# 280ZX Speedometer Problem



## kdgraben (May 5, 2004)

I just installed a replacement speedometer in my 1981 280ZX and the cable is in good condition, the odometer works but the needle does not move. There are also 4 wires connected to the speedometer, is there something else that could be wrong? This is driving me nuts.

Thanks,
Karl 
:cheers:


----------



## Zen31ZR (Mar 24, 2004)

Likely then that your replacement speedometer is bad. Those 4 wires I beleive are for the ECUs use.


----------



## icice9 (Dec 18, 2003)

your replacement spedo is bad. if your odometer turns but your needle dont then thats mostlikey a bad speedo...


----------



## kdgraben (May 5, 2004)

[email protected] said:


> Likely then that your replacement speedometer is bad. Those 4 wires I beleive are for the ECUs use.


Do you know how the speedo works?

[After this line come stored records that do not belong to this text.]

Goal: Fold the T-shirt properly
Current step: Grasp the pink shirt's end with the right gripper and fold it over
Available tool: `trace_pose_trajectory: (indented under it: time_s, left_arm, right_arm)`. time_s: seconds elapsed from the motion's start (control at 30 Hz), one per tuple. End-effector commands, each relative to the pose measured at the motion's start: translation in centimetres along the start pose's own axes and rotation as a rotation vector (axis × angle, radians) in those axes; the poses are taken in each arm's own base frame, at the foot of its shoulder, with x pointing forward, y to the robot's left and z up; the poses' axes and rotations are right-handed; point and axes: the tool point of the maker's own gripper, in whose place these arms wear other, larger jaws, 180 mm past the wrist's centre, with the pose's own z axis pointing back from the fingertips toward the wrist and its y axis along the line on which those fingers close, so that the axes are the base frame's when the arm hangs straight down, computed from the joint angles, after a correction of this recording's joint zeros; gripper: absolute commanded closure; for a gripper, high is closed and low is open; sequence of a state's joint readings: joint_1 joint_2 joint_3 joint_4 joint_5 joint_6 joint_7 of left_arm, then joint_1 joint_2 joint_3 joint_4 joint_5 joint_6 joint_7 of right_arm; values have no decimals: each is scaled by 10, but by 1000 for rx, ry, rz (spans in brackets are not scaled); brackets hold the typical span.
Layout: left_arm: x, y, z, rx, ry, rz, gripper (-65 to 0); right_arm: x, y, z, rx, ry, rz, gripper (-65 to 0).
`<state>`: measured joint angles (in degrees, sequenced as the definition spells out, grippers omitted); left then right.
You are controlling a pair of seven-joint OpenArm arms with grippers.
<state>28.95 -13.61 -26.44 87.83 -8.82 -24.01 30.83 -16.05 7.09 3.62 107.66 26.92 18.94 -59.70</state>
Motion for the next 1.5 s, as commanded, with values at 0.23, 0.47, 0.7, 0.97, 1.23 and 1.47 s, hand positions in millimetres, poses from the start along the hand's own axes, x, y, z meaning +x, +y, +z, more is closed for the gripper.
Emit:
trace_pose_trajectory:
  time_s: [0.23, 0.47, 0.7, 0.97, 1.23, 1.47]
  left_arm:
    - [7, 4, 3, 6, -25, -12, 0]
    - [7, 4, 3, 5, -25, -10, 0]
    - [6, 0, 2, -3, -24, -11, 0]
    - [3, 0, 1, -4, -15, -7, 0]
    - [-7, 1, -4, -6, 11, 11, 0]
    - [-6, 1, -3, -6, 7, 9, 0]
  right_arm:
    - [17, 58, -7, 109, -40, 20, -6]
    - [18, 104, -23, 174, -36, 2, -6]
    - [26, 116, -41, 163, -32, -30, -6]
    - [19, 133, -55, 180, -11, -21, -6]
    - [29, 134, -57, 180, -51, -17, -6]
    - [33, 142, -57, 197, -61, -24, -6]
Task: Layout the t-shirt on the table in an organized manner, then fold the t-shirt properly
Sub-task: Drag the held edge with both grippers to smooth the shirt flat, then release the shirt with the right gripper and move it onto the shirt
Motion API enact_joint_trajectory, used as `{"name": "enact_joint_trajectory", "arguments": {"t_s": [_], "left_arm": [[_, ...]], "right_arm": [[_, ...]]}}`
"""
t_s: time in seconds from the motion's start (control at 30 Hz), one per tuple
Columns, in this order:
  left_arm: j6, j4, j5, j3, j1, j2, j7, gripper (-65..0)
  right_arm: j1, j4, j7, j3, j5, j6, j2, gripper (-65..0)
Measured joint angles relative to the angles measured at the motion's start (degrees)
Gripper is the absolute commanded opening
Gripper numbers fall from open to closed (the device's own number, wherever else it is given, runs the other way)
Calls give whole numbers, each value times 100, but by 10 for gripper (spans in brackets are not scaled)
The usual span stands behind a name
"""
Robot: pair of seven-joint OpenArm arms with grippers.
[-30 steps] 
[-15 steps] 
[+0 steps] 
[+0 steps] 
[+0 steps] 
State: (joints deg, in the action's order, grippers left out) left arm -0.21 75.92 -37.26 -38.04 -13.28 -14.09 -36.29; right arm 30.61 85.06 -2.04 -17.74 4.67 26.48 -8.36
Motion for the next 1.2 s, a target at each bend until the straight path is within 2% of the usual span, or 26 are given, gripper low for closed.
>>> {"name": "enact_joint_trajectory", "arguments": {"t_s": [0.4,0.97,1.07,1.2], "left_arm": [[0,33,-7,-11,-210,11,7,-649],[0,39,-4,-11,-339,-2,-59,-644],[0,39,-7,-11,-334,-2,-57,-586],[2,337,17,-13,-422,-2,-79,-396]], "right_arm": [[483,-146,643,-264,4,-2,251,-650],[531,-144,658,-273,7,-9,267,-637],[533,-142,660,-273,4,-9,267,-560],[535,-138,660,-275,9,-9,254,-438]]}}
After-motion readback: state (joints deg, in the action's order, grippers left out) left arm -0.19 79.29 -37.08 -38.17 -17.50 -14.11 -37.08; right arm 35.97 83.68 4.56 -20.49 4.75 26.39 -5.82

There is some type of permanent magnet that spins in a brass colored cup that is attached to the needle. I have never seen anything like it before. It seems like it could never go bad. I took it apart and everything is in working order. Do you know about this?


----------



## Zen31ZR (Mar 24, 2004)

kdgraben said:


> Do you know how the speedo works? There is some type of permanent magnet that spins in a brass colored cup that is attached to the needle. I have never seen anything like it before. It seems like it could never go bad. I took it apart and everything is in working order. Do you know about this?


If the odometer works but the speedo does not , then you can eliminate the cable. Which leaves only the speedo itself to be the problem. Magnets can be demagnetized , either by impact or over time they become weak. All speedometers work off of the spinning magnet principal , have since the car was invented , basically. It may not be the magnets fault , the needle may be jammed or some other part out of place. If nothing is obvious when you look in there at the cup and magnet stuff , then I'd say replacement is in order.


----------